Task objective
Every line below needs to be reproduced exactly.

Stored dataset items
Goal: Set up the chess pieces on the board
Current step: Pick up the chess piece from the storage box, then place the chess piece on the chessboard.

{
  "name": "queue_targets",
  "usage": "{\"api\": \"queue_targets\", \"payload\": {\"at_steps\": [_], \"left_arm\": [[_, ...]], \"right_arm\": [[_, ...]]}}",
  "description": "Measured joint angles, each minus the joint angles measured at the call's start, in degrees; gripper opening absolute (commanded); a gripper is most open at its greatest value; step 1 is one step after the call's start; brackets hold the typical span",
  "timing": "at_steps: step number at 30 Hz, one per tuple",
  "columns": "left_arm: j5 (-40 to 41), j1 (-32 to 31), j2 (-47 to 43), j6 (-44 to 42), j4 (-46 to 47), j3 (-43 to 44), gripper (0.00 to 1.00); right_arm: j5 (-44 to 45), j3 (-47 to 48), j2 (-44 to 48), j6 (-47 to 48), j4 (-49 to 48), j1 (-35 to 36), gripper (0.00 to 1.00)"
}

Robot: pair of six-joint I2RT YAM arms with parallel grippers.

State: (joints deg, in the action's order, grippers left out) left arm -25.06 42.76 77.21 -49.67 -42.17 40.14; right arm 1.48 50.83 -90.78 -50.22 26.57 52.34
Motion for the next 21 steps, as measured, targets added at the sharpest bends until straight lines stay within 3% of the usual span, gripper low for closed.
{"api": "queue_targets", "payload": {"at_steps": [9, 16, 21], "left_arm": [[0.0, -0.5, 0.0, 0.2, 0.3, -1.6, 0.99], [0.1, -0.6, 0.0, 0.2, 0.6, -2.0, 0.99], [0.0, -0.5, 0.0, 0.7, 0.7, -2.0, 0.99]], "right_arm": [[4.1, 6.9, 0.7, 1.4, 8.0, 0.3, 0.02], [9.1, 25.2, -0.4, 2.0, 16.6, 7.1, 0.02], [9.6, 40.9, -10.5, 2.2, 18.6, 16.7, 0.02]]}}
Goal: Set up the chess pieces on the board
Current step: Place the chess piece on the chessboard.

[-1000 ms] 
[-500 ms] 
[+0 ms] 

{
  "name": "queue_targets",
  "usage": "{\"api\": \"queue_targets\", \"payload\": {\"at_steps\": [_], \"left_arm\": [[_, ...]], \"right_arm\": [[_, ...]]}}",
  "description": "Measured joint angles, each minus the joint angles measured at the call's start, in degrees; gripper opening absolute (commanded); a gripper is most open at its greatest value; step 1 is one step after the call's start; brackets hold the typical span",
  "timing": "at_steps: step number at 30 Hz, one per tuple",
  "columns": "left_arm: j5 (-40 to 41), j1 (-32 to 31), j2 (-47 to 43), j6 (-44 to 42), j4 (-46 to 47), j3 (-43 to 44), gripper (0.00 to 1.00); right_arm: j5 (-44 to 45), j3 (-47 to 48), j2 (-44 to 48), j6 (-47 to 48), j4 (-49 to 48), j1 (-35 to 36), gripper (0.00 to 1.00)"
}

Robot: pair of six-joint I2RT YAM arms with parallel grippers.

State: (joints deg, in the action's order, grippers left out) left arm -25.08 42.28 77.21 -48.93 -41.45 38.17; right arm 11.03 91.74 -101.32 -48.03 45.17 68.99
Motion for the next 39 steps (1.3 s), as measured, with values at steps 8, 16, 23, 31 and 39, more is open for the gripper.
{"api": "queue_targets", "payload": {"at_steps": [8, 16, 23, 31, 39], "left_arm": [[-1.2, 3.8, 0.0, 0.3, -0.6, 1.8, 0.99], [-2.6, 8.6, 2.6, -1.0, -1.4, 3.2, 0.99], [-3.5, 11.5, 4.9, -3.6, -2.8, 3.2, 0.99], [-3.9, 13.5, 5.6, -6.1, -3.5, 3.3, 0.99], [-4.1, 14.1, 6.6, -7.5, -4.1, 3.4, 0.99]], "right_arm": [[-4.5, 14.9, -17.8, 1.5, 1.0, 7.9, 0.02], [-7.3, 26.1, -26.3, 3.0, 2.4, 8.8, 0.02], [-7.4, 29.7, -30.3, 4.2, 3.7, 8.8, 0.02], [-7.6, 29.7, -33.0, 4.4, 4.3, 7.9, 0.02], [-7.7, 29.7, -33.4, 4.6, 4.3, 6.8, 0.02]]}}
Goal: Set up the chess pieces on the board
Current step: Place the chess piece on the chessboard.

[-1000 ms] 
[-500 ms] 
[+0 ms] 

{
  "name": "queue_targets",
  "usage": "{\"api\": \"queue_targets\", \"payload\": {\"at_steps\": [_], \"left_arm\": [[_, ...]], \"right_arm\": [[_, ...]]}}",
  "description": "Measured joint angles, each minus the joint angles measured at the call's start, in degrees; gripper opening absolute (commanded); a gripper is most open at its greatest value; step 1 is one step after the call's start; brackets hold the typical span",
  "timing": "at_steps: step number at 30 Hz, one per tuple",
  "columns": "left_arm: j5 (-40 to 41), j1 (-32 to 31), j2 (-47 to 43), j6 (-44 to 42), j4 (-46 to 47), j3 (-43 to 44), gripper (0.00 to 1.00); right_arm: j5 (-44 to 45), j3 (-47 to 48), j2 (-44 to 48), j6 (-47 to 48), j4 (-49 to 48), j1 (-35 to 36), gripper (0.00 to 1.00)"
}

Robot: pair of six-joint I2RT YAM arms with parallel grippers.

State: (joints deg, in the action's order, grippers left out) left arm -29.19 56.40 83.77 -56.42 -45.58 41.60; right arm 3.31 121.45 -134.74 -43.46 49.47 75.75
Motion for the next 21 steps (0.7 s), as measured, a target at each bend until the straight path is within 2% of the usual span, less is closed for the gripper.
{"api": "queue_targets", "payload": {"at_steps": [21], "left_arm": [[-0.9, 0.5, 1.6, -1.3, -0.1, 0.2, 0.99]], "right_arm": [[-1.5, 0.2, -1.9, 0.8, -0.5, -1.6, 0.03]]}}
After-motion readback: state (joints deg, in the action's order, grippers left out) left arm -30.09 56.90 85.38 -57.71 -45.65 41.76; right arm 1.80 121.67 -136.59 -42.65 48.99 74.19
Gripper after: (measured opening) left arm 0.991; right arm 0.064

Solution for this problem
Goal: Set up the chess pieces on the board
Current step: Pick up the chess piece from the storage box, then place the chess piece on the chessboard.

{
  "name": "queue_targets",
  "usage": "{\"api\": \"queue_targets\", \"payload\": {\"at_steps\": [_], \"left_arm\": [[_, ...]], \"right_arm\": [[_, ...]]}}",
  "description": "Measured joint angles, each minus the joint angles measured at the call's start, in degrees; gripper opening absolute (commanded); a gripper is most open at its greatest value; step 1 is one step after the call's start; brackets hold the typical span",
  "timing": "at_steps: step number at 30 Hz, one per tuple",
  "columns": "left_arm: j5 (-40 to 41), j1 (-32 to 31), j2 (-47 to 43), j6 (-44 to 42), j4 (-46 to 47), j3 (-43 to 44), gripper (0.00 to 1.00); right_arm: j5 (-44 to 45), j3 (-47 to 48), j2 (-44 to 48), j6 (-47 to 48), j4 (-49 to 48), j1 (-35 to 36), gripper (0.00 to 1.00)"
}

Robot: pair of six-joint I2RT YAM arms with parallel grippers.

State: (joints deg, in the action's order, grippers left out) left arm -25.06 42.76 77.21 -49.67 -42.17 40.14; right arm 1.48 50.83 -90.78 -50.22 26.57 52.34
Motion for the next 21 steps, as measured, targets added at the sharpest bends until straight lines stay within 3% of the usual span, gripper low for closed.
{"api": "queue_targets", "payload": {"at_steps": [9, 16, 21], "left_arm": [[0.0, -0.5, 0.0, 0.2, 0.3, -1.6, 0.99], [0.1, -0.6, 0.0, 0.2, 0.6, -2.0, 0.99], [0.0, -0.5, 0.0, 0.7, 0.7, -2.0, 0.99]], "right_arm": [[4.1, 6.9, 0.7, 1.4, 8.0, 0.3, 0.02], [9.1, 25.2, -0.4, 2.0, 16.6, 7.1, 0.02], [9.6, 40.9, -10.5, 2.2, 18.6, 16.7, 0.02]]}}
Goal: Set up the chess pieces on the board
Current step: Place the chess piece on the chessboard.

[-1000 ms] 
[-500 ms] 
[+0 ms] 

{
  "name": "queue_targets",
  "usage": "{\"api\": \"queue_targets\", \"payload\": {\"at_steps\": [_], \"left_arm\": [[_, ...]], \"right_arm\": [[_, ...]]}}",
  "description": "Measured joint angles, each minus the joint angles measured at the call's start, in degrees; gripper opening absolute (commanded); a gripper is most open at its greatest value; step 1 is one step after the call's start; brackets hold the typical span",
  "timing": "at_steps: step number at 30 Hz, one per tuple",
  "columns": "left_arm: j5 (-40 to 41), j1 (-32 to 31), j2 (-47 to 43), j6 (-44 to 42), j4 (-46 to 47), j3 (-43 to 44), gripper (0.00 to 1.00); right_arm: j5 (-44 to 45), j3 (-47 to 48), j2 (-44 to 48), j6 (-47 to 48), j4 (-49 to 48), j1 (-35 to 36), gripper (0.00 to 1.00)"
}

Robot: pair of six-joint I2RT YAM arms with parallel grippers.

State: (joints deg, in the action's order, grippers left out) left arm -25.08 42.28 77.21 -48.93 -41.45 38.17; right arm 11.03 91.74 -101.32 -48.03 45.17 68.99
Motion for the next 39 steps (1.3 s), as measured, with values at steps 8, 16, 23, 31 and 39, more is open for the gripper.
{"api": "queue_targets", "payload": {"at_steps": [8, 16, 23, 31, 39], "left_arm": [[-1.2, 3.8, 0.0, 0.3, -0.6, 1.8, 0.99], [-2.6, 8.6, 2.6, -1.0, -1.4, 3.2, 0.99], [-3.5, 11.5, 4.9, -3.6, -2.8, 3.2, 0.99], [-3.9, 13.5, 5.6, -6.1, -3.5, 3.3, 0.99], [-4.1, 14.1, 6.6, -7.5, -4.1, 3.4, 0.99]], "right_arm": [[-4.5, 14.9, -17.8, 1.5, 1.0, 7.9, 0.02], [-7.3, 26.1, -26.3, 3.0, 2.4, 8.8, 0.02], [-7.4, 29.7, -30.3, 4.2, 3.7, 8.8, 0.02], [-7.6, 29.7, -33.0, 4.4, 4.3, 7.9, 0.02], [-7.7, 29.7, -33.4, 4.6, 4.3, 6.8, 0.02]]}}
Goal: Set up the chess pieces on the board
Current step: Place the chess piece on the chessboard.

[-1000 ms] 
[-500 ms] 
[+0 ms] 

{
  "name": "queue_targets",
  "usage": "{\"api\": \"queue_targets\", \"payload\": {\"at_steps\": [_], \"left_arm\": [[_, ...]], \"right_arm\": [[_, ...]]}}",
  "description": "Measured joint angles, each minus the joint angles measured at the call's start, in degrees; gripper opening absolute (commanded); a gripper is most open at its greatest value; step 1 is one step after the call's start; brackets hold the typical span",
  "timing": "at_steps: step number at 30 Hz, one per tuple",
  "columns": "left_arm: j5 (-40 to 41), j1 (-32 to 31), j2 (-47 to 43), j6 (-44 to 42), j4 (-46 to 47), j3 (-43 to 44), gripper (0.00 to 1.00); right_arm: j5 (-44 to 45), j3 (-47 to 48), j2 (-44 to 48), j6 (-47 to 48), j4 (-49 to 48), j1 (-35 to 36), gripper (0.00 to 1.00)"
}

Robot: pair of six-joint I2RT YAM arms with parallel grippers.

State: (joints deg, in the action's order, grippers left out) left arm -29.19 56.40 83.77 -56.42 -45.58 41.60; right arm 3.31 121.45 -134.74 -43.46 49.47 75.75
Motion for the next 21 steps (0.7 s), as measured, a target at each bend until the straight path is within 2% of the usual span, less is closed for the gripper.
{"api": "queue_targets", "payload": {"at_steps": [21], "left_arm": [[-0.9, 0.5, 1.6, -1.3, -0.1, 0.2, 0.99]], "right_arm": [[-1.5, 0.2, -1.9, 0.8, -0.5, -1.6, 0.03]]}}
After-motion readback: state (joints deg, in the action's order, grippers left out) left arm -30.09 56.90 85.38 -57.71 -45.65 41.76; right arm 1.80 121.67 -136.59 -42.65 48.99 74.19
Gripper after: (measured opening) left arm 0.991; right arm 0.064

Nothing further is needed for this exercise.